Indie Beat: Matt Johnson And The Unbearable Lightness Of Movies -- THE DIRTIES Director On Media And Obsession

Editor, U.S.; Los Angeles, California (@filmbenjamin)
Indie Beat: Matt Johnson And The Unbearable Lightness Of Movies -- THE DIRTIES Director On Media And Obsession
Matt Johnson is the director, co-writer, co-editor and co-producer of The Dirties. That's a fair number of hats, to be sure, but in the world of micro-budget filmmaking this is more often than not the norm. What makes these roles even more interesting in Johnson's case is that he also stars in The Dirties as... Matt Johnson, a high schooler obsessed with movies.

The Dirties is shot as a faux-documentary, chronicling Matt, and his friend Owen's (played by real life buddy Owen Williams) attempt at making a pastiche heavy revenge movie where they kill the gang of bullies at their school which they've dubbed 'The Dirties'. What begins as an outlet to vent their own frustrations and abuse soon takes a dark turn when Matt begins to plot a sequel to the movie where they would actually kill the bullies. The Dirties is both very serious and quite funny. So, dare I say it? The Dirties is seriously funny. It's a sentiment I think both Matt Johnsons would probably give a thumbs up to.

Premiering at Slamdance mere weeks after the Sandy Hook tragedy -- Johnson and co. were sure that the screenings would be cancelled -- The Dirties went on to win both the Grand Jury Narrative and Spirit Of Slamdance awards before blazing a trail across the festival circuit, from SXSW to Locarno and Fantastic Fest. It is now available on VOD platforms like iTunes in North America, and is continuing a small, if buoyant, theatrical run through the end of the month. I've said this in the Indie Beat column before (and not to mention in my review of the film), but The Dirties is one of the most compelling films of the year, and without a doubt the most intelligent and empathetic look at school violence I have ever seen. 

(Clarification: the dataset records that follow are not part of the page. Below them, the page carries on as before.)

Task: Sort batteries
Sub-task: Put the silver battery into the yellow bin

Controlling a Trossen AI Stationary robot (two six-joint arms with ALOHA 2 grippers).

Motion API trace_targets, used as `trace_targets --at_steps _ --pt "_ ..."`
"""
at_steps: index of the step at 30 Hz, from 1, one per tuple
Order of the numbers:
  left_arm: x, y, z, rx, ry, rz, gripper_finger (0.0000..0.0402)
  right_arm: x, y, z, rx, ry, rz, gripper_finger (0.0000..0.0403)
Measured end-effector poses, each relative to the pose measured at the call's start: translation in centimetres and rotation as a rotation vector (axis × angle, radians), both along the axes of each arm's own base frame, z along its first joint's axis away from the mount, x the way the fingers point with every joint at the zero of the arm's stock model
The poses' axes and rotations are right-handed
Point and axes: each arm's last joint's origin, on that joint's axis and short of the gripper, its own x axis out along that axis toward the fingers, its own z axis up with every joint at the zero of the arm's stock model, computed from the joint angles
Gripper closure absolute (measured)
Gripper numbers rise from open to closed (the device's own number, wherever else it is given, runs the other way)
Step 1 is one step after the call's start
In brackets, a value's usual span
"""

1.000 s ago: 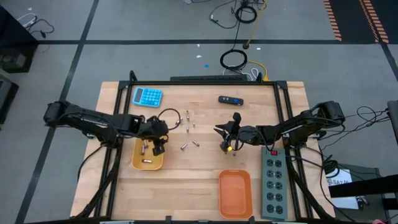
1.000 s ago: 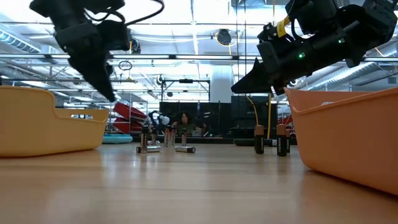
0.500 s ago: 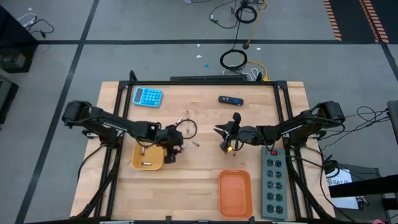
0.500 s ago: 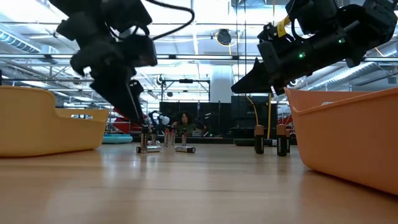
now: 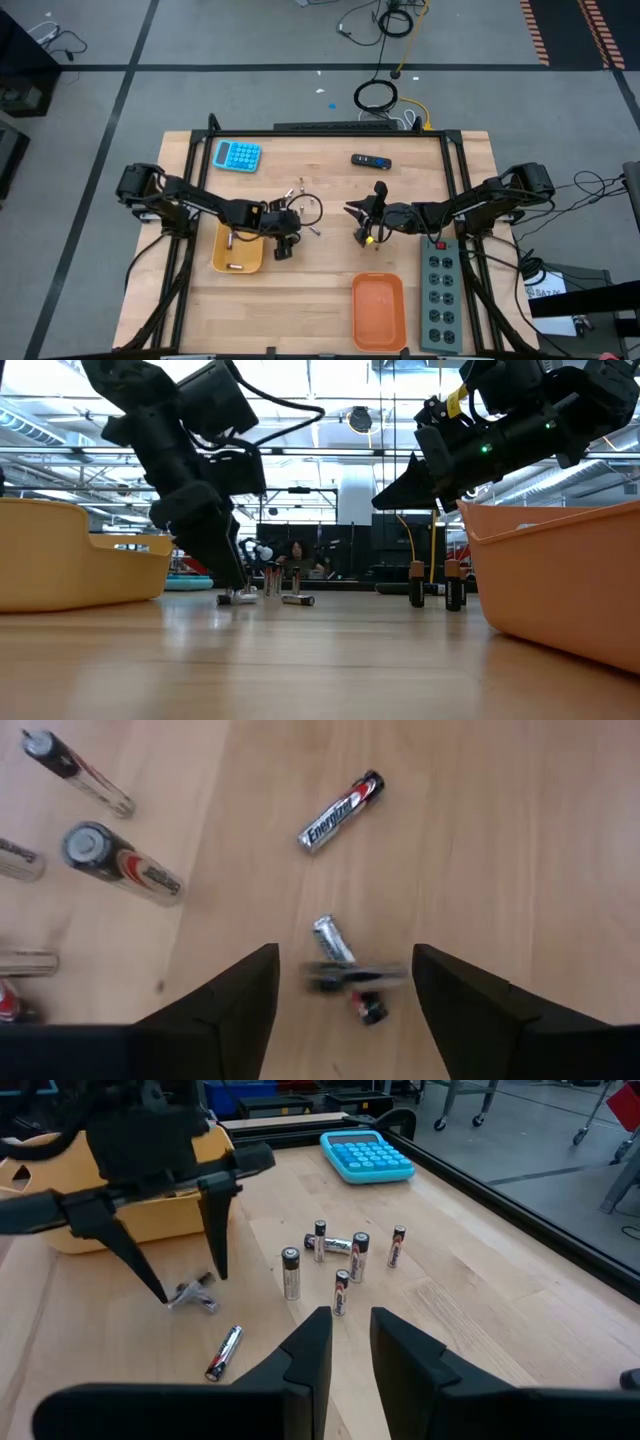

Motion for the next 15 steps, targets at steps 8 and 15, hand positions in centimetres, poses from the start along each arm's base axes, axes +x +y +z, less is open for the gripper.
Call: trace_targets --at_steps 8,15 --pt "0.6 -0.2 -1.8 -0.036 0.028 0.011 0.0226 0.0 0.0 0.0 0.0 -0.001 0.0 0.0339" --pt "0.8 0.1 -2.9 -0.027 0.057 0.039 0.0324 0.0 0.0 0.0 0.0 0.0 0.002 0.0339"
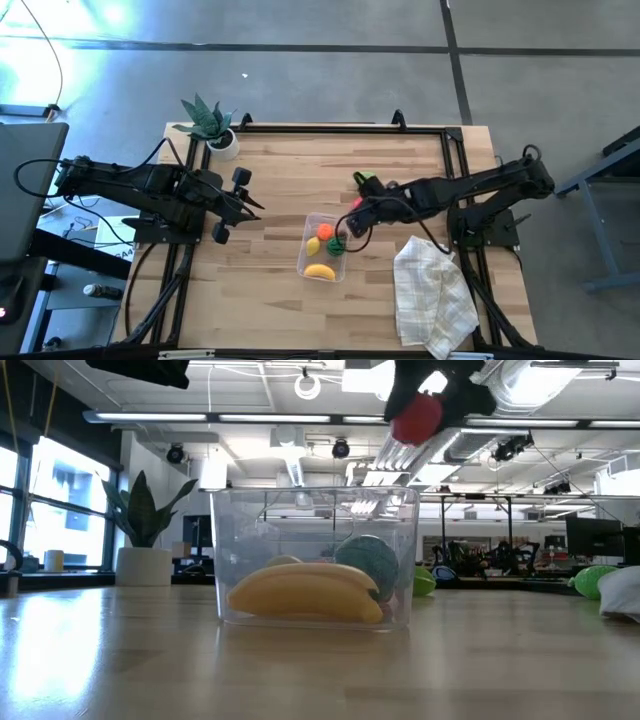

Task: Pick and placing Produce into tupperware
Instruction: Put the apple into the transparent bin

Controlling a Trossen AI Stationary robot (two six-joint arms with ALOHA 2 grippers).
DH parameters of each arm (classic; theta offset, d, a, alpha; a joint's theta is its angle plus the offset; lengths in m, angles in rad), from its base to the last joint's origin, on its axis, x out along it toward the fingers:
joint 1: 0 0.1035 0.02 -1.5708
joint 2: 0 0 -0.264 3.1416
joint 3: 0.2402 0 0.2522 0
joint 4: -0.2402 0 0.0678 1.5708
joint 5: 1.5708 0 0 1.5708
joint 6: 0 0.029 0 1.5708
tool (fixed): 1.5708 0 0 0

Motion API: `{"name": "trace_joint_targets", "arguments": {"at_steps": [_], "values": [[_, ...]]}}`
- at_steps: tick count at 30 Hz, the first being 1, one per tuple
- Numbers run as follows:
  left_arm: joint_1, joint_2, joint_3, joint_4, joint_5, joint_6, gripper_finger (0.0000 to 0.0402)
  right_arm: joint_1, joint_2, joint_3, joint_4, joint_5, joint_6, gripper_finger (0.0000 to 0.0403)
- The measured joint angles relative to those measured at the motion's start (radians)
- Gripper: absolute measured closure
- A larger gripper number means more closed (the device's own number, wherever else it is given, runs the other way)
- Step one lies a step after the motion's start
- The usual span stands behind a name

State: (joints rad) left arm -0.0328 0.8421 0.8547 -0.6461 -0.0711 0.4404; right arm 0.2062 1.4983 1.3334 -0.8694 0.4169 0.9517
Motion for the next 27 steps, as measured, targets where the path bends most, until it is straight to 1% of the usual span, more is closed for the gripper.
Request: {"name": "trace_joint_targets", "arguments": {"at_steps": [2,6,8,13,18,22,27], "values": [[0.000,0.000,0.000,0.000,0.000,0.000,0.0291,0.000,0.002,-0.002,0.067,-0.027,-0.062,0.0145],[0.000,0.000,0.000,0.000,0.000,0.000,0.0291,0.000,0.012,-0.005,0.180,-0.054,-0.115,0.0145],[0.000,0.000,0.000,0.000,0.000,0.000,0.0291,0.000,0.029,-0.005,0.210,-0.076,-0.136,0.0145],[0.000,0.000,0.000,0.000,0.000,0.000,0.0291,0.006,0.113,-0.006,0.298,-0.190,-0.158,0.0146],[0.000,0.000,0.000,0.000,0.000,0.000,0.0291,0.020,0.206,-0.006,0.428,-0.273,-0.216,0.0146],[0.000,0.000,0.000,0.000,0.000,0.000,0.0291,0.019,0.253,-0.006,0.471,-0.324,-0.242,0.0146],[0.000,0.000,0.000,0.000,0.000,0.000,0.0291,0.019,0.291,-0.006,0.473,-0.354,-0.289,0.0146]]}}
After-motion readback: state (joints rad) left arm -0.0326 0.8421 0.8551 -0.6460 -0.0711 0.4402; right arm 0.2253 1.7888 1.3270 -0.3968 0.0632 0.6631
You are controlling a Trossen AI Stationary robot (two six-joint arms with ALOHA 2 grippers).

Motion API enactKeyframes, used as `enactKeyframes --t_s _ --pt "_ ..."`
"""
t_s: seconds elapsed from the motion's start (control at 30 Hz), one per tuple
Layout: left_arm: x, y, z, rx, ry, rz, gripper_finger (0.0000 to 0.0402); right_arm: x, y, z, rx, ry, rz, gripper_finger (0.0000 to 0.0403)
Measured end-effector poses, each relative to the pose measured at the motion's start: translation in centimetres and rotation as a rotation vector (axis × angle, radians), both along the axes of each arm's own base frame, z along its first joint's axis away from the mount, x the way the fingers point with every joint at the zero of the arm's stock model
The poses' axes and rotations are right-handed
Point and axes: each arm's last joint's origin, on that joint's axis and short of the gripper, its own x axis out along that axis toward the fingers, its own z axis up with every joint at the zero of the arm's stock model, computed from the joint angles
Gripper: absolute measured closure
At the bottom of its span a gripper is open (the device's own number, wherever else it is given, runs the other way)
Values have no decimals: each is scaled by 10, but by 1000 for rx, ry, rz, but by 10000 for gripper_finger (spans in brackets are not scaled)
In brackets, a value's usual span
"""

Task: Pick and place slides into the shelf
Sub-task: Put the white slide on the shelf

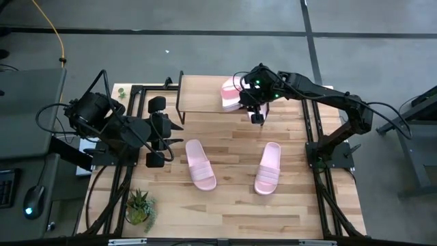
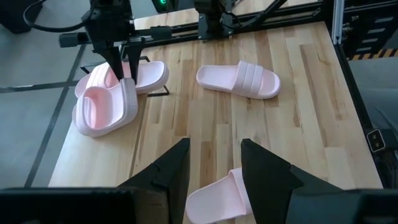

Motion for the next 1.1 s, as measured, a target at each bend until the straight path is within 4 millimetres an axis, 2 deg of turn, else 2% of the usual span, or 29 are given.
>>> enactKeyframes --t_s 0.5,0.77,0.9,1.1 --pt "0 0 0 -3 -1 3 275 2 -3 -3 -24 25 -78 255" --pt "0 0 0 -6 0 3 275 18 -14 -31 -34 142 -166 201" --pt "0 0 0 -15 -3 9 275 22 -20 -40 -38 177 -177 189" --pt "0 0 0 -16 -3 10 275 19 -21 -40 -15 183 -168 187"
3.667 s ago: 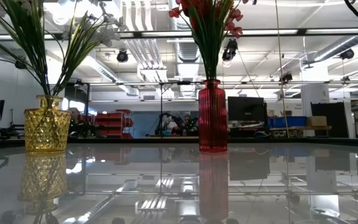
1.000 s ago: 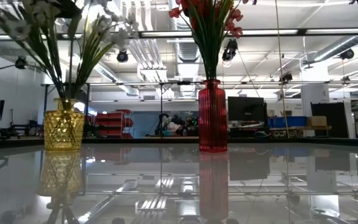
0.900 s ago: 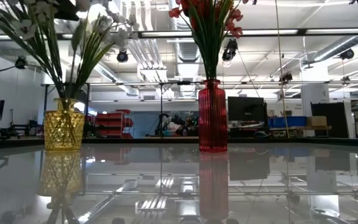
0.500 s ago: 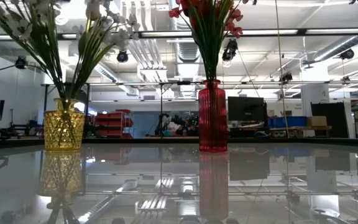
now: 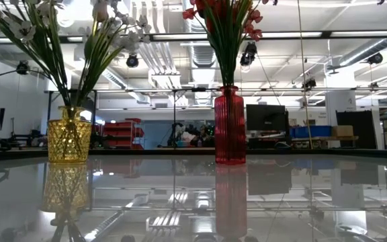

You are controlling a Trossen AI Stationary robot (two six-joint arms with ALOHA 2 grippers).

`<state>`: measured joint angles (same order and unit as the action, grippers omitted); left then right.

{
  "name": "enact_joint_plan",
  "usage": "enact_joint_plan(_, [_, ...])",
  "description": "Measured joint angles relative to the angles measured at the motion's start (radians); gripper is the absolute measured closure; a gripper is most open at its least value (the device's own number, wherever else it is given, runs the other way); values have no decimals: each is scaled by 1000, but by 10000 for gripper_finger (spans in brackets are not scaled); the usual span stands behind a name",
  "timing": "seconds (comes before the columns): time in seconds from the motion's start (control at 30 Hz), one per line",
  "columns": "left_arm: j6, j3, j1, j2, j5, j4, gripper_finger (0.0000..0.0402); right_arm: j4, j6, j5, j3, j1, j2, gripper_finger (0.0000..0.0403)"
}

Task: Sort flowers into vase by color
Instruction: Return to Home Position

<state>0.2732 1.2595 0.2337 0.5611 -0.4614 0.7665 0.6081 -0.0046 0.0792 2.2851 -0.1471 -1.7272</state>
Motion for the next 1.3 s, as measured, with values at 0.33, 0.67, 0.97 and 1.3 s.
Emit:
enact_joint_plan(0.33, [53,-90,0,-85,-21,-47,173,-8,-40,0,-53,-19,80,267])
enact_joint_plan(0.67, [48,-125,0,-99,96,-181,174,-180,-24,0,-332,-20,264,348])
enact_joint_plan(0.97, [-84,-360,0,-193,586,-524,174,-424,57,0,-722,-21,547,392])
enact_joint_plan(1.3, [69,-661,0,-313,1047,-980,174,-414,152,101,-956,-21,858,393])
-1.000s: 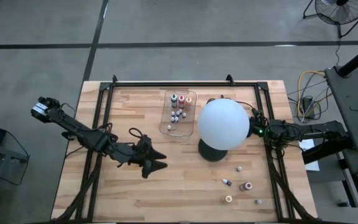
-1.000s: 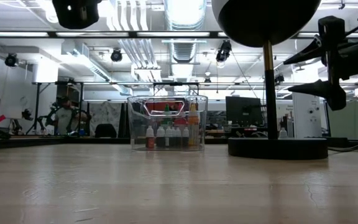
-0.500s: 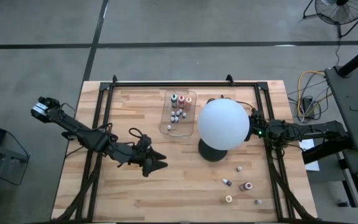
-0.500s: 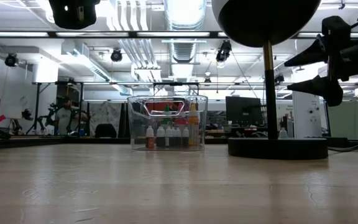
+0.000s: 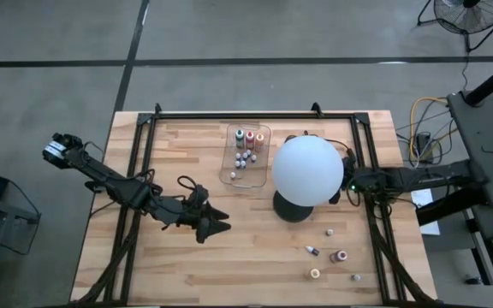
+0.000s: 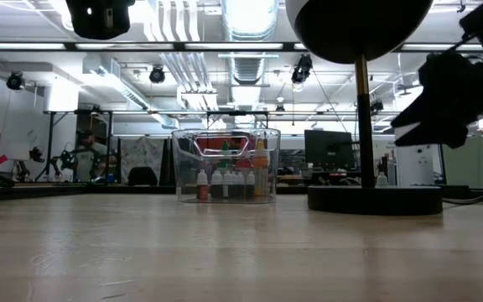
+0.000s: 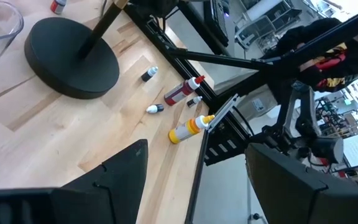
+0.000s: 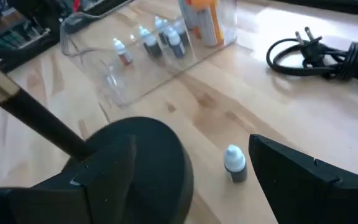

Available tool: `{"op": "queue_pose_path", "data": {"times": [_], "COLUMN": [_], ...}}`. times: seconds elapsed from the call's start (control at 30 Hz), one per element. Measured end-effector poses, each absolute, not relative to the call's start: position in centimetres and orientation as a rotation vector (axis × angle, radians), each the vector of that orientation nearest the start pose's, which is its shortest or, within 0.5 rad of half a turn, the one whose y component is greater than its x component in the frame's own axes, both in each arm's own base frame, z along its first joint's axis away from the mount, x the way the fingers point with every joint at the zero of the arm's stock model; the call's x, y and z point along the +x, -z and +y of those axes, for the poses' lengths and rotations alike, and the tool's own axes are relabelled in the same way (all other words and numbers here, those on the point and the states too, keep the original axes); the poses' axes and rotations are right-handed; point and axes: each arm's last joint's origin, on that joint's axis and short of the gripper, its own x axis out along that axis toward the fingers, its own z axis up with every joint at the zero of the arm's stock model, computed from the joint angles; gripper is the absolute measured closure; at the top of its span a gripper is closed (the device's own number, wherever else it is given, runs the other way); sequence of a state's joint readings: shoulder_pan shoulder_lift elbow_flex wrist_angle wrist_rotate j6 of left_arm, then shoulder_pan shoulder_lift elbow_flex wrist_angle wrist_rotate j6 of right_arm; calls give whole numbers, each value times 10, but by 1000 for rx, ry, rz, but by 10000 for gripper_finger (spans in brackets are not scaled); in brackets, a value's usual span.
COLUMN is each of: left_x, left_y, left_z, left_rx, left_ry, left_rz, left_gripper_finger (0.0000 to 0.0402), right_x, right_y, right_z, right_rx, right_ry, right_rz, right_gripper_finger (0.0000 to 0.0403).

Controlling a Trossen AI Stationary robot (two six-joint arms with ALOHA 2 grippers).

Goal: Pick & Place food coloring
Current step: Put the small red food coloring bottle into the transparent bin

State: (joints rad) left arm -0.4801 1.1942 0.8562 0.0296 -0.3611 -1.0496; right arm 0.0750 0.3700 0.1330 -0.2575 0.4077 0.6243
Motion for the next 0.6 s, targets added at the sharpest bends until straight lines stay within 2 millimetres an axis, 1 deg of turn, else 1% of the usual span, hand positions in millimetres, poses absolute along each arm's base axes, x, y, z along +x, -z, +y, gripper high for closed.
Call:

On the eve of the film's release I was able to sit down with Matt Johnson over a hearty breakfast in the Los Anglese neighborhood of Los Feliz. Johnson is an affluent and energized speaker, the conversation between us ballooning to some great heights, which means, yes, it's a long read, but I am hoping it will be well worth it. We discuss, amongst other things, media literacy, (self) perception, (self) obsession, cynicism and optimism in geek culture, shooting without a traditional script, and how one talks like a man with Werner Herzog.

ScreenAnarchy: Every time I sit down with somebody, regardless how much we've talked off hand or not, I always like to start off with origins, where you started out as a storyteller. Did your youth actually reflect the teenagers in the movie as closely as it seems?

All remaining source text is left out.